** What the task asks **
Only one stretch of the records below should be repeated. It starts with the line containing "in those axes" and goes on through the line containing "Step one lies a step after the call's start", exactly as written.

————

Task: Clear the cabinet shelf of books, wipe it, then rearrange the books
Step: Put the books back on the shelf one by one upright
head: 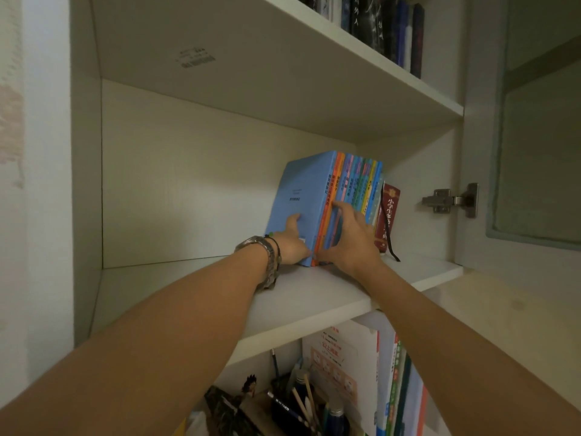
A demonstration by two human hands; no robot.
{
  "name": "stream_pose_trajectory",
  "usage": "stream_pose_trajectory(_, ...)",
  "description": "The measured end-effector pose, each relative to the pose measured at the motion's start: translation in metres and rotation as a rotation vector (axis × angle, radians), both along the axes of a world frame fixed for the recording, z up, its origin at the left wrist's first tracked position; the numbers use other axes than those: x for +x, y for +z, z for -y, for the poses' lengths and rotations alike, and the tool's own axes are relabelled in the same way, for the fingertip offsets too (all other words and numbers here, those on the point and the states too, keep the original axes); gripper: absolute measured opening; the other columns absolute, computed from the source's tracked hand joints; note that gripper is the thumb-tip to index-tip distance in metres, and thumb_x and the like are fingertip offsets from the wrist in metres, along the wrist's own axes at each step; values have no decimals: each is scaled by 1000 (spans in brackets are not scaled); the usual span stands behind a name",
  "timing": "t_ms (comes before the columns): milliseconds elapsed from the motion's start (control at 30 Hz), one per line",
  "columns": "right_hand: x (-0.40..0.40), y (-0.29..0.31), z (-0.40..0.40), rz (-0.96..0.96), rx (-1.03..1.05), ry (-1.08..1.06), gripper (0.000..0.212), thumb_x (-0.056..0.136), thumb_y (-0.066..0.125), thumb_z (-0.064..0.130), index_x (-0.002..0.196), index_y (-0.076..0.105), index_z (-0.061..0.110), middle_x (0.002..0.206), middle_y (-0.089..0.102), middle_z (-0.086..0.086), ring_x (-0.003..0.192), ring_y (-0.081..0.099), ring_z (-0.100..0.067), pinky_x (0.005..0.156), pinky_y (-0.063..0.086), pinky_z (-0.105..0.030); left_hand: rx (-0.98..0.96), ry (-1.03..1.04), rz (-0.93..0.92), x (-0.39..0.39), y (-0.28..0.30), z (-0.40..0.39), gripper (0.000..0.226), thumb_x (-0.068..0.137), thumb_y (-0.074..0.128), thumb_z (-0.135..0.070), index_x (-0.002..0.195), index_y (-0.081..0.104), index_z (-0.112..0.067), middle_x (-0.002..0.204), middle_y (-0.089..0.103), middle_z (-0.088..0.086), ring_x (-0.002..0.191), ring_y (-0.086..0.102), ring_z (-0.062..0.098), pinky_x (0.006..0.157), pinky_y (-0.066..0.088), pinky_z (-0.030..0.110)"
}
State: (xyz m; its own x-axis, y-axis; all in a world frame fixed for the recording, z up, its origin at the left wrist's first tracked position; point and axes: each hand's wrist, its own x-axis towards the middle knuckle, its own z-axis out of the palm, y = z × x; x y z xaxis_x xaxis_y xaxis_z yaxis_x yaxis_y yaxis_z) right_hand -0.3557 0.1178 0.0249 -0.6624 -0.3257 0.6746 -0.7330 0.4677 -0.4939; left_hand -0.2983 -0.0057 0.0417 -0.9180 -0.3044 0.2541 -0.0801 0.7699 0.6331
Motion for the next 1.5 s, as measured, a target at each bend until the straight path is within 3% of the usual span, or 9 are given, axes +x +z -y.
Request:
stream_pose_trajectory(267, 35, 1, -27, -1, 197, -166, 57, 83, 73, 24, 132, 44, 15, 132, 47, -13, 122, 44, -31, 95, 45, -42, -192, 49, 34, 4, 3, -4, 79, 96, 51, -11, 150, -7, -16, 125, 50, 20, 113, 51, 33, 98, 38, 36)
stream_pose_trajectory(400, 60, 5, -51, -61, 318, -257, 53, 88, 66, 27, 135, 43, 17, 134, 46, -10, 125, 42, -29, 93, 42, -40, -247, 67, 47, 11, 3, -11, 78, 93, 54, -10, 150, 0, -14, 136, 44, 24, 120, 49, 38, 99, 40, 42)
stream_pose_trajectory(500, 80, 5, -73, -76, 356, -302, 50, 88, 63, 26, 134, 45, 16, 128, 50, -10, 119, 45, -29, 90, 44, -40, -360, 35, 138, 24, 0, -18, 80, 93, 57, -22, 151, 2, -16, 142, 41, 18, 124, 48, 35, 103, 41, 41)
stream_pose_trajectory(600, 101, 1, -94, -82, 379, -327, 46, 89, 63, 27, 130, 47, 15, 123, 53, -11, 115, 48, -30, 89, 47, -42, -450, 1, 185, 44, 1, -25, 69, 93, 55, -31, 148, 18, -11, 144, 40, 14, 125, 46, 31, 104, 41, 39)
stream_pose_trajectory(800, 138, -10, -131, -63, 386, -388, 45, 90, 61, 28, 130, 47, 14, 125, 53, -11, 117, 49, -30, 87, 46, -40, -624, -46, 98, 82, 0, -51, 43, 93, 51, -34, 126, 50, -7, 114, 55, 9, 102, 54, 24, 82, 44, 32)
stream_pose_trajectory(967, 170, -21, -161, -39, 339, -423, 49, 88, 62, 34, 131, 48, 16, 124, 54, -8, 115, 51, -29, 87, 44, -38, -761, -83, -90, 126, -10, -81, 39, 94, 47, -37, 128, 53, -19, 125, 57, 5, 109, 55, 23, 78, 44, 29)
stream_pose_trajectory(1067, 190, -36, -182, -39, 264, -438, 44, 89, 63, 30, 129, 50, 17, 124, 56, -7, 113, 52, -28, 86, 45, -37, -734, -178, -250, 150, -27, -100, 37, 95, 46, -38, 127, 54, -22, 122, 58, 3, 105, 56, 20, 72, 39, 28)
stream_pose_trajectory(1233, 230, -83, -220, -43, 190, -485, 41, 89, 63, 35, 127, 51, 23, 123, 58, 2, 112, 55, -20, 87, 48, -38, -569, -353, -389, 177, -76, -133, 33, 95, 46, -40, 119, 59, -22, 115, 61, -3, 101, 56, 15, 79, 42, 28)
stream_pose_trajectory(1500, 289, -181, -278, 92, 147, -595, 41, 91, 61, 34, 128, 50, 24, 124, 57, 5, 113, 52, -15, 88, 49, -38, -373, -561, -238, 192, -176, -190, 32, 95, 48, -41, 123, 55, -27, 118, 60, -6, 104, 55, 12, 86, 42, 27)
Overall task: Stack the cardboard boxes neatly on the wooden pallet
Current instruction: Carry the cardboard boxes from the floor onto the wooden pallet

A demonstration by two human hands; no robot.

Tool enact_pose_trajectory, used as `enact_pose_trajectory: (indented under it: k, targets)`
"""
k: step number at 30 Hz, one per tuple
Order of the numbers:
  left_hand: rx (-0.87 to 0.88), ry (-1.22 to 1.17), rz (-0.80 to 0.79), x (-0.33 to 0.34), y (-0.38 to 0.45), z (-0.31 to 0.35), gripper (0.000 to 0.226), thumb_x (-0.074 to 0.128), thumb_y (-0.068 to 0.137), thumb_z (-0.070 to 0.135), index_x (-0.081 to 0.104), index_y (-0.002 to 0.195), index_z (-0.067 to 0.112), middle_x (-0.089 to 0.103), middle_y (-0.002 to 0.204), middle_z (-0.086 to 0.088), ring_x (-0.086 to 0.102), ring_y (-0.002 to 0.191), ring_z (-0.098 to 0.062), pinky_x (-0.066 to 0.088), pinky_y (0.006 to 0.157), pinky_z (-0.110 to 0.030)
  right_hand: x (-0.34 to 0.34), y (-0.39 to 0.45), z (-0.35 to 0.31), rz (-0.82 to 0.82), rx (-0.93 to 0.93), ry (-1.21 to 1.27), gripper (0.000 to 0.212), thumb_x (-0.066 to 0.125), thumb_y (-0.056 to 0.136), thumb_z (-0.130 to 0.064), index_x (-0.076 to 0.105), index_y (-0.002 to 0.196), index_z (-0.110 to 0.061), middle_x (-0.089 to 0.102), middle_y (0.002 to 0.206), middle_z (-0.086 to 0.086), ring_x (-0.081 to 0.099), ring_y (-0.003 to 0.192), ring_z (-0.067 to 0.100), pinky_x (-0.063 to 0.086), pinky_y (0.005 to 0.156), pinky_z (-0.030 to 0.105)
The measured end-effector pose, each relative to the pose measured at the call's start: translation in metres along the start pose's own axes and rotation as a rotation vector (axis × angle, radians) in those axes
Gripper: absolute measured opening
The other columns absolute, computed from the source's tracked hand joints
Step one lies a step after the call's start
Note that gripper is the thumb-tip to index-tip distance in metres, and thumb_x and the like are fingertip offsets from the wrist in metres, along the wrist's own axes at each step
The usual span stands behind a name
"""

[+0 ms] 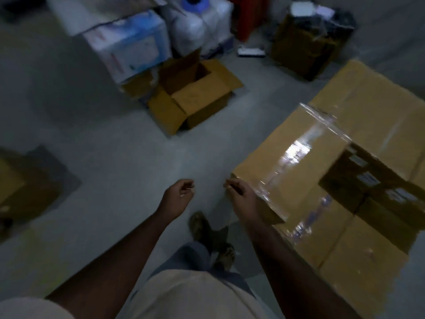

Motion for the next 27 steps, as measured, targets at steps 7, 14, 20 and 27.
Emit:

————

** Reply to the task **
The measured end-effector pose, each relative to the pose measured at the call's start: translation in metres along the start pose's own axes and rotation as a rotation vector (axis × angle, radians) in those axes
Gripper: absolute measured opening
The other columns absolute, computed from the source's tracked hand joints
Step one lies a step after the call's start

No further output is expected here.